-- PROBLEM DESCRIPTION --
Transcribe the data exactly, stopping after the "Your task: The" line.

------------

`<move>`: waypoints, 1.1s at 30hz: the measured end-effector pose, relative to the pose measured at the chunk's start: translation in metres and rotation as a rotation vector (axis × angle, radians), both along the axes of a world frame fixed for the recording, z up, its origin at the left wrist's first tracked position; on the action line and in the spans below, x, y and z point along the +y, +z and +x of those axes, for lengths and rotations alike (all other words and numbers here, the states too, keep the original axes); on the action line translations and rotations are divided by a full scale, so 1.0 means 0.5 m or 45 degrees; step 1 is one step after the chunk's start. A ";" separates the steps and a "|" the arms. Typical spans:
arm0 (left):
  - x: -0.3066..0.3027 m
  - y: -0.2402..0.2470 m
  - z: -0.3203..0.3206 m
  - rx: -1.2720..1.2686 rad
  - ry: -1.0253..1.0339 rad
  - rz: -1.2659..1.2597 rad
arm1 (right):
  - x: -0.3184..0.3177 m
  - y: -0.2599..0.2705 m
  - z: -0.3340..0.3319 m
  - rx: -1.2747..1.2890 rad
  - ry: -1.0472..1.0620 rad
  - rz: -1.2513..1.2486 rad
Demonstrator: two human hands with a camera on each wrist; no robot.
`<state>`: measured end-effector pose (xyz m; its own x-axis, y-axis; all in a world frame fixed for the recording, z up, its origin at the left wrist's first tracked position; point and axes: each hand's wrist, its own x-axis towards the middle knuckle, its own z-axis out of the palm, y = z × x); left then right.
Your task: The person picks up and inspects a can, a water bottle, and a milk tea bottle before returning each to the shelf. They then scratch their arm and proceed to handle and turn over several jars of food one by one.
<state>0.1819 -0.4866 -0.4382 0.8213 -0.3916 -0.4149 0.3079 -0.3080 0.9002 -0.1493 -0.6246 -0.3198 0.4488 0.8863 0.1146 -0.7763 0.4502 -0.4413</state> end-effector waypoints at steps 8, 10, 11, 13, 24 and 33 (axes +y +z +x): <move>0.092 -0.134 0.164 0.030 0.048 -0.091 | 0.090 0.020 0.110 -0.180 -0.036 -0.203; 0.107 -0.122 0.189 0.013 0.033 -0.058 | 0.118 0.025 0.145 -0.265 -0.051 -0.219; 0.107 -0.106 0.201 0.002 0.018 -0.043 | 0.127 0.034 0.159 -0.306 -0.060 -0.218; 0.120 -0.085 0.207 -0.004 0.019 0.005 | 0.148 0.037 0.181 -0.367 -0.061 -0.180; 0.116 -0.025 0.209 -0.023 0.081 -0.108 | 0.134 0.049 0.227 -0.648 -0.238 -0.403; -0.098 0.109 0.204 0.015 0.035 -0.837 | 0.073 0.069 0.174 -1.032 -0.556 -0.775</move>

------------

-- WRITTEN ANSWER --
`<move>`: waypoints, 1.1s at 30hz: the measured end-effector pose, relative to the pose measured at the chunk's start: translation in metres and rotation as a rotation vector (axis × angle, radians), both along the axes of a world frame fixed for the recording, z up, its origin at the left wrist's first tracked position; on the action line and in the spans below, x, y and z point along the +y, +z and +x of those axes, for lengths and rotations alike (all other words and numbers here, the states too, keep the original axes); on the action line translations and rotations are divided by a full scale, so 1.0 means 0.5 m or 45 degrees; step 1 is one step after the chunk's start. A ";" separates the steps and a "|" the arms. Typical spans:
arm0 (left):
  - x: -0.3066..0.3027 m
  - y: -0.2402..0.2470 m
  - z: -0.3203..0.3206 m
  - rx: -1.2720..1.2686 rad
  - ry: -1.0253..1.0339 rad
  - rz: -1.2659..1.2597 rad
arm1 (right):
  - x: -0.3184..0.3177 m
  - y: -0.2599..0.2705 m
  - z: -0.3340..0.3319 m
  - rx: -1.2747..1.2890 rad
  - ry: -1.0472..1.0620 rad
  - rz: -1.2513..1.2486 rad
Demonstrator: two human hands with a camera on each wrist; no robot.
`<state>`: measured end-effector pose (xyz m; its own x-axis, y-axis; all in a world frame fixed for the recording, z up, its origin at the left wrist's first tracked position; point and axes: each hand's wrist, its own x-axis towards the middle knuckle, its own z-axis out of the palm, y = z × x); left then right.
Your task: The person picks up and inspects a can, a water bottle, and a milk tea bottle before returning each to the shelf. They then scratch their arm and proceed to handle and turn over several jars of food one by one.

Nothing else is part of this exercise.